黄斑部が障害される加齢黄斑変性は、欧米諸国では成人の失明原因の第1位を占めており、我が国でも高齢者の主要な視力障害の原因となってきています。


加齢にともなって起きる病気なので、特に60歳以上で男性に多く、女性の約3倍の頻度でみられます。約20%には両眼に発症します。

<加齢黄斑変性とは>

網膜の中心部を黄斑部といい、直径約1.5mmで他の網膜と比べてやや黄色調であることからこの名前が付けられました。この黄斑部の働きはものを見るときに最も大切な視力の維持、色の判別を行っています。この黄斑部が加齢にともなって色々な異常をきたした状態を加齢黄斑変性といいます。この疾患のほとんどが60歳以上の人に発症しています。


加齢黄斑変性は滲出型と萎縮型に分けられます。


滲出型は急激に進行することが多く、ものを見る真ん中(中心視力)が急速に見えにくくなってきます。原因は網膜のさらに奥にある脈絡膜に、正常な血管とは別に、異常な血管(脈絡膜新生血管)が作られます。

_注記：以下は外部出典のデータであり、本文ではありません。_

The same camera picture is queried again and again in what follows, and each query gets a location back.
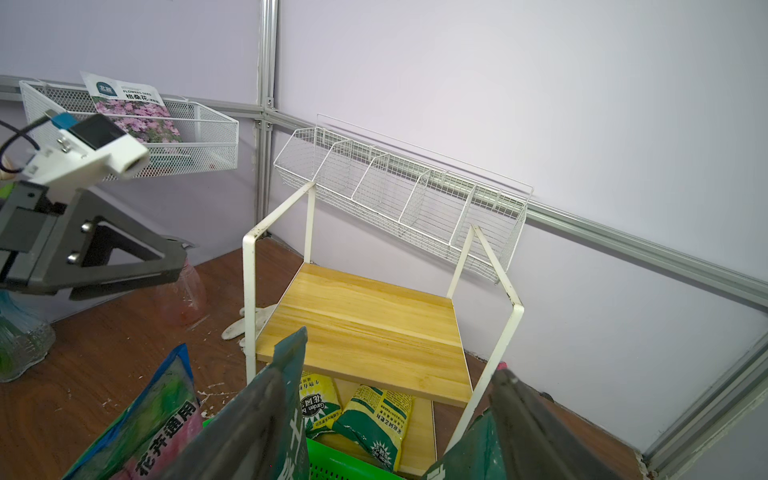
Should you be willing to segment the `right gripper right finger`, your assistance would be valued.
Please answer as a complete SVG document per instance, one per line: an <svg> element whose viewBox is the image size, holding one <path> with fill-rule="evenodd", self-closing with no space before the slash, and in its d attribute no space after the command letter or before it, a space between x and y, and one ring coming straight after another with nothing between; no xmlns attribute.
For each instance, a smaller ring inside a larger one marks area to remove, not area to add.
<svg viewBox="0 0 768 480"><path fill-rule="evenodd" d="M512 371L491 378L490 407L508 479L617 479Z"/></svg>

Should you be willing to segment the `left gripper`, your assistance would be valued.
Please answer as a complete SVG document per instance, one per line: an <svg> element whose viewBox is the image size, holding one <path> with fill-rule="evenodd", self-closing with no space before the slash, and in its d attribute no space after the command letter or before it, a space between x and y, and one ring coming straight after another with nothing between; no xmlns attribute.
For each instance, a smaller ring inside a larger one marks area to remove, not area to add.
<svg viewBox="0 0 768 480"><path fill-rule="evenodd" d="M30 295L70 290L84 301L174 283L187 253L108 203L77 188L67 204L49 188L12 185L1 200L1 288Z"/></svg>

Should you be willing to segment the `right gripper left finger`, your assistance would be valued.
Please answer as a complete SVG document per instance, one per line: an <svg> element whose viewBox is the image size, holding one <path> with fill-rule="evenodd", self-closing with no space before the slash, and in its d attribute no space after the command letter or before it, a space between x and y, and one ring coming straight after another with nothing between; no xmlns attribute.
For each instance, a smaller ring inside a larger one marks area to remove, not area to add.
<svg viewBox="0 0 768 480"><path fill-rule="evenodd" d="M276 464L286 419L285 381L272 367L241 391L160 479L267 479Z"/></svg>

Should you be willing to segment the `dark green fertilizer bag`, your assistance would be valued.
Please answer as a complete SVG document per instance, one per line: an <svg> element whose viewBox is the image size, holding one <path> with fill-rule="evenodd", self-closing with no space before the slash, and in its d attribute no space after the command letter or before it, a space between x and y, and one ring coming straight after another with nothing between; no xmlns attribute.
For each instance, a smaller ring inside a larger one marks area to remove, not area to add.
<svg viewBox="0 0 768 480"><path fill-rule="evenodd" d="M490 408L477 417L462 438L433 464L422 479L505 479L497 425Z"/></svg>
<svg viewBox="0 0 768 480"><path fill-rule="evenodd" d="M285 415L278 423L276 435L270 441L277 450L267 479L309 478L309 454L300 401L300 383L307 341L307 328L300 327L275 346L269 365L281 375L285 389L282 402Z"/></svg>

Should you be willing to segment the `blue green soil bag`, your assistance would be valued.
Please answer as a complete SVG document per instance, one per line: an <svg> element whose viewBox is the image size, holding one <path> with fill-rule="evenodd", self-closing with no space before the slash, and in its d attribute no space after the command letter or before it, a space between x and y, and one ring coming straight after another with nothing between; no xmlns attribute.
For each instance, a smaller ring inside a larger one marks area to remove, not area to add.
<svg viewBox="0 0 768 480"><path fill-rule="evenodd" d="M203 421L185 344L65 473L66 479L153 479L200 433Z"/></svg>

この血管は非常に出血しやすく、また、血液成分が血管の外へ漏れやすくなっているため、黄斑部に障害を起こします。


柳 靖雄:加齢黄斑変性,毎日ライフより

それに対して萎縮型は加齢に伴って徐々に組織が変性して、老廃物が蓄積して栄養不足になり萎縮していくタイプで、長い間かかって視力が低下していくため、気づかない人もいます。老化現象ですから治療法がなく、視力も急には落ちないので、あまり問題にされていませんが、時間の経過と共に新生血管が発生し滲出型に移行することもありますので、定期的に検査を受ける必要があります。 


<加齢黄斑変性の危険因子>

詳しい原因はわかっていませんが、この病的な新生血管が発生する原因として網膜色素上皮や網膜色素上皮に接する膜であるブルッフ膜(基底膜)の加齢変化(活性酸素による酸化ストレス障害)が指摘されています。この他危険因子として、遺伝、高血圧、高脂血症、白内障、亜鉛不足、環境要因としては喫煙、日光曝露が関係があると報告されています。



<加齢黄斑変性(滲出型)の進行>

網膜の中心部である黄斑部が障害されるため、ものを見ようとしたときにその中心部が最も影響を受けます。


1.初期症状
変視症・・・ものの中心部分がゆがんで見える


2.進行期の症状
中心暗点・視力低下・・・ものの中心部分が欠けて見える


網膜剥離や大きな出血が起きれば、さらに広い範囲で見えにくくなる

<治療>

萎縮型には治療法はありません。


滲出型では病気の進行度や重症度、また病型によって治療法はいくつかに分かれますが、決定打的な治療法はありません。
最近は新生血管が中心窩にある場合では、光線力学療法が主流となっています。


1. レーザー光凝固:
新生血管を直接レーザーで凝固する方法で、新生血管が中心窩外にある場合に行われる。


2. 硝子体手術:
①黄斑下手術・・・新生血管を直接除去する方法。中心窩を傷つけてしまう問題がある。
②中心窩移動術・・・網膜剥離を意図的に作成して、健常な部位に中心窩を移動させる方法。複視(ものがふたつに見える)などの副作用がある。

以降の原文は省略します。